Trying to create an integrated customer record? This healthcare data warehouse holds valuable lessons

By Karen Shockley

When you're faced with obtaining information from terabytes of data, your first thought may be "We need a data warehouse." But, unless you refocus this term to mean, "We need a data warehouse that can solve a particular business problem," you will waste much time and effort (and expensive resources). Ideally, solving this business problem supports the overall strategic objectives of your company. For example, your company may need to determine specific buyer demographics so that it can implement a plan to increase consumer purchasing in its stores. Here the supported business objective is to grow market share. Only by aligning IT objectives with business objectives can a company hope to have a successful data warehousing venture.

In this article, I'll discuss a data warehouse that my team at EDS created to support decisions related to healthcare objectives, but the same techniques can support many types of business decisions. The key is knowing which business objectives are crucial to the success of the enterprise.

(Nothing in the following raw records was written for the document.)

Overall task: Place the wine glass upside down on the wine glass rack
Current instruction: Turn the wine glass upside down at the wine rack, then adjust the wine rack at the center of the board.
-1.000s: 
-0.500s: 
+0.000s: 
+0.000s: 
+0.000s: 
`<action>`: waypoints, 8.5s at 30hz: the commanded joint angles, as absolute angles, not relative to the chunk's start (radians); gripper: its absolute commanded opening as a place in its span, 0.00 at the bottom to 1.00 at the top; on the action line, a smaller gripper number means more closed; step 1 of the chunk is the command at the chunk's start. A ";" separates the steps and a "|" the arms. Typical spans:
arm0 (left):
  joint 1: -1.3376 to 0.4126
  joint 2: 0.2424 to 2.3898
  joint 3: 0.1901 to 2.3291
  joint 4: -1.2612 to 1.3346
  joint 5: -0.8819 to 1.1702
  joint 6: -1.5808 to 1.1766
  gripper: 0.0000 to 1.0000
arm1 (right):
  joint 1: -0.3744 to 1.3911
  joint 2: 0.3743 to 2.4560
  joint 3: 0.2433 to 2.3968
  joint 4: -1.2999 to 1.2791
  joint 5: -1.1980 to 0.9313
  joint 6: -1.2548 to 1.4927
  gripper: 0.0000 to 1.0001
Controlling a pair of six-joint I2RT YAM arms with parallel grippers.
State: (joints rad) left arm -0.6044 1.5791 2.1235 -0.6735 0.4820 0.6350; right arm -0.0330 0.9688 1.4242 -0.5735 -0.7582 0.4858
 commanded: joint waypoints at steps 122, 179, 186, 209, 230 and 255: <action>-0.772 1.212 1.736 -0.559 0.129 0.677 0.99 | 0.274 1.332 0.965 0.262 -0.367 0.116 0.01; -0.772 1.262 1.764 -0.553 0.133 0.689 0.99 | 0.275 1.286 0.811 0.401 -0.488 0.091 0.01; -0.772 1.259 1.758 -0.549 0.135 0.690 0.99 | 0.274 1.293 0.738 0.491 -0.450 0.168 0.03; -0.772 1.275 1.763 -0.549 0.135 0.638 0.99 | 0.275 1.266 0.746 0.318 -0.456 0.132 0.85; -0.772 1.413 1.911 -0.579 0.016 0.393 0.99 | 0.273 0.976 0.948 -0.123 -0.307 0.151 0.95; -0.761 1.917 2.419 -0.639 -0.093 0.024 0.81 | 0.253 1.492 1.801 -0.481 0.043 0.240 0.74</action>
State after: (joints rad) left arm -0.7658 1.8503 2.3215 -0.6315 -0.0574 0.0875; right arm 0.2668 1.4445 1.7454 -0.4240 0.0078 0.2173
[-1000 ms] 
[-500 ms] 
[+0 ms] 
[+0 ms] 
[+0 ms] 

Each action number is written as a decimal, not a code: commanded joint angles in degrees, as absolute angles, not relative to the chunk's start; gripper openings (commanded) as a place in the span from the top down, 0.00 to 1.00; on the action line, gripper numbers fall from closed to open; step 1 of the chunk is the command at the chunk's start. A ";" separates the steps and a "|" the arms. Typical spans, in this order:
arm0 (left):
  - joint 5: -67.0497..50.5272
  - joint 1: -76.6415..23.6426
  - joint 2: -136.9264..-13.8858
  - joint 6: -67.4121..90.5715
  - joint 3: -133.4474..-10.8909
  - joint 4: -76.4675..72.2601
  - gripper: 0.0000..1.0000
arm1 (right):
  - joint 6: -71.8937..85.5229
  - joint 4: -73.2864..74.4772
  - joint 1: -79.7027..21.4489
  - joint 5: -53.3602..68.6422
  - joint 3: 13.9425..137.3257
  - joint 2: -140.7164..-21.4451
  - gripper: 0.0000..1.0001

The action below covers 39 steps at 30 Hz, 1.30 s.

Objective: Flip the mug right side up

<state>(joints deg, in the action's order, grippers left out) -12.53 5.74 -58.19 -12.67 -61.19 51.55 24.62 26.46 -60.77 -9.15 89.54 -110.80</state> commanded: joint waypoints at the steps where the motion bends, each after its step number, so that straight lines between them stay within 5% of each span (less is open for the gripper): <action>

In this healthcare example, the crux of the problem was that the design needed to handle a longitudinal view of the patient, as well as provide trends of services to these patients. The silver lining was that other industries could also use this solution to solve their business needs. In the same way that you view a patient record, users could view the overall buying trends of customers over the life of their relationships with a company based on time and demographics at the time of purchase. Additionally, the user could determine the purchasing habits of particular demographic components of the country or of the world. The user could also determine the amounts of money spent by location or by demographics, or the user could determine spending trends and whether that spending was a single purchase or comprised multi-item buying.

Data Access

The problem seemed straightforward: Create a data warehouse that contains healthcare data on several million beneficiaries and be available to both "novice" and "power" users. The goal of the warehouse was to assist the organization in providing patients quick, convenient access to quality healthcare information, with an efficient expenditure of resources. Then, as long as the warehouse was being created, the client wanted to include the following "challenging" requirements:

  • Load disparate data for easy access by the user.
  • Ensure that users can view the data in two ways:
    1. At a strategic level: a hierarchy starting from the top organization levels and ending with data captured for a specific clinic
    2. At an individual patient level.
  • Load three terabytes of historical data.
  • Ingest more than 50,000 files per month and load the data warehouse during down times.

The data warehouse model addresses the first two challenges, and the information architecture address the second two. A star schema model was selected because users could easily adapt it to form business questions, and it can provide answers to those questions relatively quickly. The real challenge was determining the best method to employ the star schema.

The business questions were divided into four relatively straightforward environments; a set of user-defined metrics separated themselves into the areas of resource utilization, the demographics of the population being served, the specific care being provided, and the cost of that care. In a retail instance, you could replace healthcare service with the product being supplied, purchased, tracked, and so forth. And, of course, all the metrics were a product of time.